(TASK GOAL): Could you filter the records below and return each line that holds "clearly"?

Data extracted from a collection
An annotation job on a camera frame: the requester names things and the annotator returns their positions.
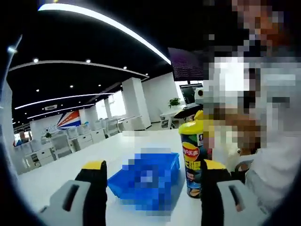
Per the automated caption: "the black flat desk object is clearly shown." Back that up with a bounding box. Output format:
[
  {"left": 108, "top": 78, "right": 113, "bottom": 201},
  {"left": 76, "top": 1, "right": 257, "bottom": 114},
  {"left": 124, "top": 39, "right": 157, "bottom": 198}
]
[{"left": 174, "top": 107, "right": 203, "bottom": 120}]

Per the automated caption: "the dark printed chip container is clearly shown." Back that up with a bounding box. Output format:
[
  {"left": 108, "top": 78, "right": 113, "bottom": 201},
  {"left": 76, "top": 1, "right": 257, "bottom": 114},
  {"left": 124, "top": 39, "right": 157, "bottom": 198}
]
[{"left": 180, "top": 131, "right": 205, "bottom": 199}]

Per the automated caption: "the row of white office desks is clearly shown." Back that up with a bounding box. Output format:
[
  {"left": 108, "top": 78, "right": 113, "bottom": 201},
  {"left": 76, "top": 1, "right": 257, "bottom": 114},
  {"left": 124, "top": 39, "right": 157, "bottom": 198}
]
[{"left": 14, "top": 115, "right": 151, "bottom": 175}]

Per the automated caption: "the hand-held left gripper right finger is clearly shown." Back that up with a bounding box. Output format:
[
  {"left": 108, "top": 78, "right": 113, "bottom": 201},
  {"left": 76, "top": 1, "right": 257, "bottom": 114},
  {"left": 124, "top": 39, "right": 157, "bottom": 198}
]
[{"left": 199, "top": 159, "right": 271, "bottom": 226}]

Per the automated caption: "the white table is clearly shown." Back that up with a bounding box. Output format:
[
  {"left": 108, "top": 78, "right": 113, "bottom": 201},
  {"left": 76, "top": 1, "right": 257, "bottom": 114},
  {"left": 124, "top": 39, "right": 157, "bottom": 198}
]
[{"left": 17, "top": 128, "right": 205, "bottom": 226}]

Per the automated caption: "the blue plastic box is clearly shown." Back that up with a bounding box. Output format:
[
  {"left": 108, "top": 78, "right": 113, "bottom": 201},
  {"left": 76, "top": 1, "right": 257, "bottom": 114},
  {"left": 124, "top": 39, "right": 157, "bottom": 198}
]
[{"left": 107, "top": 152, "right": 181, "bottom": 206}]

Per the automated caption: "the large green potted plant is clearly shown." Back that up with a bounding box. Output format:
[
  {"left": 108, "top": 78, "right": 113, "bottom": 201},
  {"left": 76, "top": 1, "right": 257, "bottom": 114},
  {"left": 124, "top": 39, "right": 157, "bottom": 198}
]
[{"left": 168, "top": 97, "right": 182, "bottom": 109}]

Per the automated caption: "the single white office desk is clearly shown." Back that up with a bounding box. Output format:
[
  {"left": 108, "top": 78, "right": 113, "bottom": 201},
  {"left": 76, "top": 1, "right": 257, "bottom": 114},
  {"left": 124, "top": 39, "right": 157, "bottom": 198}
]
[{"left": 159, "top": 108, "right": 189, "bottom": 129}]

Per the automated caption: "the large purple wall screen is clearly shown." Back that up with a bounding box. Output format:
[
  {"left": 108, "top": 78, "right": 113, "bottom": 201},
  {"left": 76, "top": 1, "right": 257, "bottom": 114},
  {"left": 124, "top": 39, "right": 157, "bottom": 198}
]
[{"left": 168, "top": 47, "right": 204, "bottom": 82}]

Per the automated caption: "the orange blue wall banner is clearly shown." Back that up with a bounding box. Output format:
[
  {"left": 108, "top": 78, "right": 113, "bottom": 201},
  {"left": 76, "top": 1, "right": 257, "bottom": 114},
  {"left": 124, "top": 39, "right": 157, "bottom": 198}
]
[{"left": 56, "top": 110, "right": 82, "bottom": 130}]

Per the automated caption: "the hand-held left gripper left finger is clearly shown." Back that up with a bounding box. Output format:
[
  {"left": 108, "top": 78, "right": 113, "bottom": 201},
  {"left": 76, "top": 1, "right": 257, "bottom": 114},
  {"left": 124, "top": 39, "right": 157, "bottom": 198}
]
[{"left": 39, "top": 160, "right": 108, "bottom": 226}]

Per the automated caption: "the dark computer monitor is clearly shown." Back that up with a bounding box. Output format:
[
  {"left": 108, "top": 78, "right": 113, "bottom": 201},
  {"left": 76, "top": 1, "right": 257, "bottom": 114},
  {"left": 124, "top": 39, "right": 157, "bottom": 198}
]
[{"left": 180, "top": 83, "right": 203, "bottom": 105}]

(EXERCISE ANSWER):
Per the automated caption: "the black flat desk object is clearly shown." Back that up with a bounding box. Output format:
Per the automated caption: "the dark printed chip container is clearly shown." Back that up with a bounding box. Output format:
Per the automated caption: "the row of white office desks is clearly shown." Back that up with a bounding box. Output format:
Per the automated caption: "the hand-held left gripper right finger is clearly shown." Back that up with a bounding box. Output format:
Per the automated caption: "the white table is clearly shown." Back that up with a bounding box. Output format:
Per the automated caption: "the blue plastic box is clearly shown." Back that up with a bounding box. Output format:
Per the automated caption: "the large green potted plant is clearly shown." Back that up with a bounding box. Output format:
Per the automated caption: "the single white office desk is clearly shown." Back that up with a bounding box. Output format:
Per the automated caption: "the large purple wall screen is clearly shown." Back that up with a bounding box. Output format:
Per the automated caption: "the orange blue wall banner is clearly shown." Back that up with a bounding box. Output format:
Per the automated caption: "the hand-held left gripper left finger is clearly shown." Back that up with a bounding box. Output format:
Per the automated caption: "the dark computer monitor is clearly shown." Back that up with a bounding box. Output format:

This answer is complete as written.